> [TASK TO COMPLETE]:
Only the lines of the data below from the one with "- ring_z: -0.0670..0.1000" through the one with "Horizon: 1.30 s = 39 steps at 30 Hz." are wanted. Repeat them exactly.
[[ SUPPLIED MATERIAL open ]]
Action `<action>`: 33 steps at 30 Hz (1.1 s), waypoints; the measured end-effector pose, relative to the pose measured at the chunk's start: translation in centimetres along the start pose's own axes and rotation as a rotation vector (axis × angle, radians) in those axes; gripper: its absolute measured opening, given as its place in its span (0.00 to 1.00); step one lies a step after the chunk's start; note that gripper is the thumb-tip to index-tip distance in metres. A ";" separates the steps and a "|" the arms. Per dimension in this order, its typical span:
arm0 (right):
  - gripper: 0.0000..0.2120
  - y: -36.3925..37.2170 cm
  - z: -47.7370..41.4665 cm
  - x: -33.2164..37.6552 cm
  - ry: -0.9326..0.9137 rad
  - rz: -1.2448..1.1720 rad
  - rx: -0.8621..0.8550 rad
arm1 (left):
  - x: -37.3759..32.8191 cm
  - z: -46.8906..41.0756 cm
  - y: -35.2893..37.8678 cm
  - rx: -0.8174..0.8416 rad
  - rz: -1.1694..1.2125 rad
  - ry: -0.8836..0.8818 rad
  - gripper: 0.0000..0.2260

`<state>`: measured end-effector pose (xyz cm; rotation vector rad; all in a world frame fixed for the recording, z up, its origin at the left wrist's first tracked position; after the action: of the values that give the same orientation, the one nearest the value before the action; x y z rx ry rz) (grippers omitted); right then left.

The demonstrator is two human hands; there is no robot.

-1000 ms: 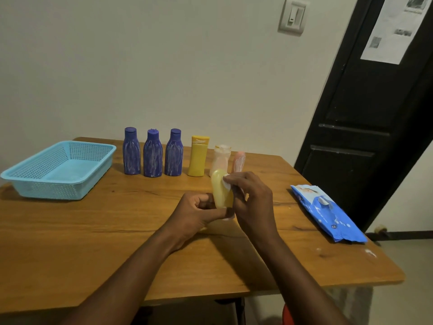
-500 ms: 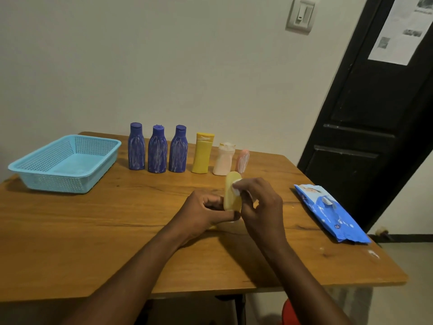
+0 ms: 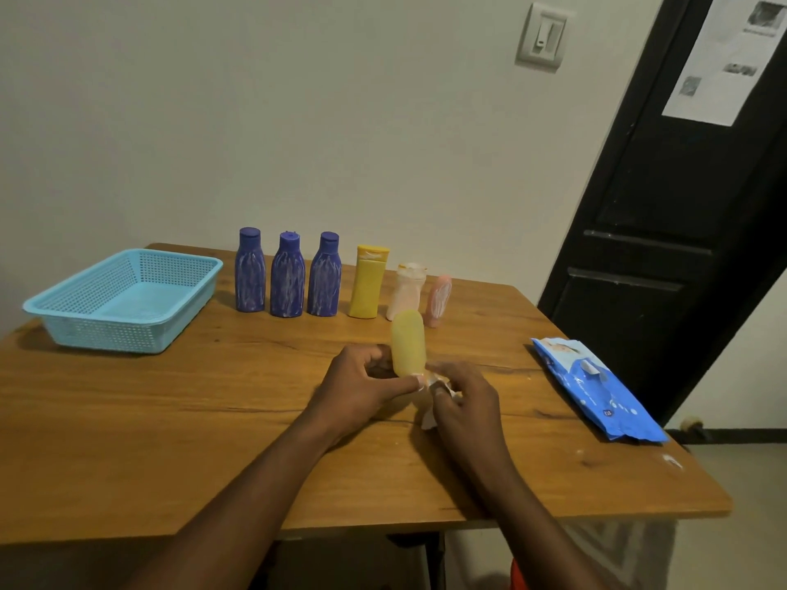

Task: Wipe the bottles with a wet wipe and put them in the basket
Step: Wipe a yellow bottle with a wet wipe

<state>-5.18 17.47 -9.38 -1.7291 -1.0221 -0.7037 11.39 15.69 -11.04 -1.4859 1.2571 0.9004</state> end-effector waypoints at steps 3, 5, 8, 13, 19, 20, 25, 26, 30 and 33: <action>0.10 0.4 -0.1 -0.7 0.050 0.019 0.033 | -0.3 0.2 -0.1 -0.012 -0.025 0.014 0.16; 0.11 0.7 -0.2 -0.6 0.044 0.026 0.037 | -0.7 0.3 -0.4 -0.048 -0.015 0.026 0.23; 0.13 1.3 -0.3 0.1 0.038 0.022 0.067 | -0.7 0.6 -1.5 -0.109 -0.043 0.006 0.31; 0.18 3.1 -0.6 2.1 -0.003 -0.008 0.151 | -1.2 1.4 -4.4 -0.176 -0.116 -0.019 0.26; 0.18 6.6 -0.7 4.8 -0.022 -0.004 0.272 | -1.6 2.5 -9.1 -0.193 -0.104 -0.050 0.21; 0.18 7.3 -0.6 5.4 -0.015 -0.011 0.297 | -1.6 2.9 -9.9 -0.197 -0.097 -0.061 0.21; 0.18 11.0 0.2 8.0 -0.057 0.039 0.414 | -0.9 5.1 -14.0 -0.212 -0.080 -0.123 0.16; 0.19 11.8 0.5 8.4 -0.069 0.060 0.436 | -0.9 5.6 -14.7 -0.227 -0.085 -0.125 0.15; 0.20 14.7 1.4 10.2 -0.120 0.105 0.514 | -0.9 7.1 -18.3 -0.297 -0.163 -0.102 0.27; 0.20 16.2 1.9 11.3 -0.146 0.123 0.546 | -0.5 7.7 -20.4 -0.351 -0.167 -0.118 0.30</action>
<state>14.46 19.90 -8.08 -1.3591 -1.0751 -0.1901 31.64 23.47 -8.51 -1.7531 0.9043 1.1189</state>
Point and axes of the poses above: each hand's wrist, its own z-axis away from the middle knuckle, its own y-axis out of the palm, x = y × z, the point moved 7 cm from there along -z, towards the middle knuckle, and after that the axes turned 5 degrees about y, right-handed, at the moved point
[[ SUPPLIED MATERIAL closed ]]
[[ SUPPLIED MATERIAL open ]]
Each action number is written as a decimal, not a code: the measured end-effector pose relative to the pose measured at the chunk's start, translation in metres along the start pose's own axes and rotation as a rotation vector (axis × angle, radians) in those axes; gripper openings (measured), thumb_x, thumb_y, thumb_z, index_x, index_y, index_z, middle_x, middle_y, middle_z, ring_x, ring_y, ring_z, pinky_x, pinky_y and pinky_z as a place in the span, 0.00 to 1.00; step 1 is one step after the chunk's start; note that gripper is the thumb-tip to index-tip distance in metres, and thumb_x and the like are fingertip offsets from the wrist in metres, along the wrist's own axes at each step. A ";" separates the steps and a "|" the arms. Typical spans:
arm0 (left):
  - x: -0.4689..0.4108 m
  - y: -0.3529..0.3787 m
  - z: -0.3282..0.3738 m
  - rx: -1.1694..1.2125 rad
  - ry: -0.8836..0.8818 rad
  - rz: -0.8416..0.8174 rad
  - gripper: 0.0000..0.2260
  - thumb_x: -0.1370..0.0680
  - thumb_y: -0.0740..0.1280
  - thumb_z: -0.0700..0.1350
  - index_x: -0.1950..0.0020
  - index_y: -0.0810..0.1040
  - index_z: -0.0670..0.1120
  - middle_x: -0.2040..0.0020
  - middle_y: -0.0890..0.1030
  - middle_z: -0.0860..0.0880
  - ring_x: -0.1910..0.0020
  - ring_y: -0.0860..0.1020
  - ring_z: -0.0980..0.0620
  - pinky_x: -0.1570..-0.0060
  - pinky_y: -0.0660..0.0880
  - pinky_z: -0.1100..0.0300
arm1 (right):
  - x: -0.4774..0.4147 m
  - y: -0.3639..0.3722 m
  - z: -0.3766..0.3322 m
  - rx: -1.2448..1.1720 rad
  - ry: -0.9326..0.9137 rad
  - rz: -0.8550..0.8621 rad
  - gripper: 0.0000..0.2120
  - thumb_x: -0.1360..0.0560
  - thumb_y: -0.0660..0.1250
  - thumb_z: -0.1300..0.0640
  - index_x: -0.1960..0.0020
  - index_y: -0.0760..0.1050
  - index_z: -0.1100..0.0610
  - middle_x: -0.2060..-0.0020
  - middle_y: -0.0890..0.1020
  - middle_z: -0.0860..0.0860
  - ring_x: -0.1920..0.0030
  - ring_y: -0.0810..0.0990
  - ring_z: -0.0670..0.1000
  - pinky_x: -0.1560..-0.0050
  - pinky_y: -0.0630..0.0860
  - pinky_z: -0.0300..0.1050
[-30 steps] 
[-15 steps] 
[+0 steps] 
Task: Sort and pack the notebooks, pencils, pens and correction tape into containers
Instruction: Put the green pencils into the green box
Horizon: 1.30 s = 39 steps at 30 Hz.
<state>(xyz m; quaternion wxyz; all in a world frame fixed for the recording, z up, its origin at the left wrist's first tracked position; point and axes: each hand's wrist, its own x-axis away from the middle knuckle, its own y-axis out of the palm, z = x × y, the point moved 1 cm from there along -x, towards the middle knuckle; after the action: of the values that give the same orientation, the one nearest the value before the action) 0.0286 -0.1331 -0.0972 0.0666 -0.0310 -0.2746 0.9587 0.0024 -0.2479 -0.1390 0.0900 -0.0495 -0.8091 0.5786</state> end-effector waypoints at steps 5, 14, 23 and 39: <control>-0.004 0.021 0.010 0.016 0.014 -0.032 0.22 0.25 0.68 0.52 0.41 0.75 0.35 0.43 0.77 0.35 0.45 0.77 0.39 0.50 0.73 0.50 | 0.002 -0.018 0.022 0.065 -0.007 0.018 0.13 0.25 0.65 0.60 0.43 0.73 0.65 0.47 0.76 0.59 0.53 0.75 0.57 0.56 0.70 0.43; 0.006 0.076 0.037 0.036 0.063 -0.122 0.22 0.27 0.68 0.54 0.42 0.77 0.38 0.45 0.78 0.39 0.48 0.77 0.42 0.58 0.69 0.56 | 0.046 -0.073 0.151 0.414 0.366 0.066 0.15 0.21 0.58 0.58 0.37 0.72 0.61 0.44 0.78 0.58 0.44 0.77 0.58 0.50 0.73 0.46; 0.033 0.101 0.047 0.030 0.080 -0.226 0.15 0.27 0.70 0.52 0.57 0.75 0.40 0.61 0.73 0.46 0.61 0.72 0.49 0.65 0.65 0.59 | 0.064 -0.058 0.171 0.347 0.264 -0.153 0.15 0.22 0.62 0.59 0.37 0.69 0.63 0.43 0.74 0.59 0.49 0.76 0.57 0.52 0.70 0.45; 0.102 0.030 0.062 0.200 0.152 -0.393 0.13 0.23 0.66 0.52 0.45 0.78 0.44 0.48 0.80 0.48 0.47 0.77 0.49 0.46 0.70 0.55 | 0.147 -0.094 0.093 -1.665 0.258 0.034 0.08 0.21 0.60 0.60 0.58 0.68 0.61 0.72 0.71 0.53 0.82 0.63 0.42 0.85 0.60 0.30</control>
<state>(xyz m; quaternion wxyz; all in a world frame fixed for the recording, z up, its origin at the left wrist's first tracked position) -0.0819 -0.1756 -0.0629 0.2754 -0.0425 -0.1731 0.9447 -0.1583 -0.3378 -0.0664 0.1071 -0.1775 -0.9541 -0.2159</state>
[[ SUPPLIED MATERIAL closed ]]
> [REPLY]:
  - ring_z: -0.0670..0.1000
  - pinky_x: -0.1560..-0.0050
  - pinky_y: -0.0630..0.0860
  - pinky_z: -0.0300..0.1050
[-30 steps] 
[-15 steps] 
[+0 steps] 
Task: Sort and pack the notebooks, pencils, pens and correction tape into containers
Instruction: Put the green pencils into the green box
Horizon: 1.30 s = 39 steps at 30 Hz.

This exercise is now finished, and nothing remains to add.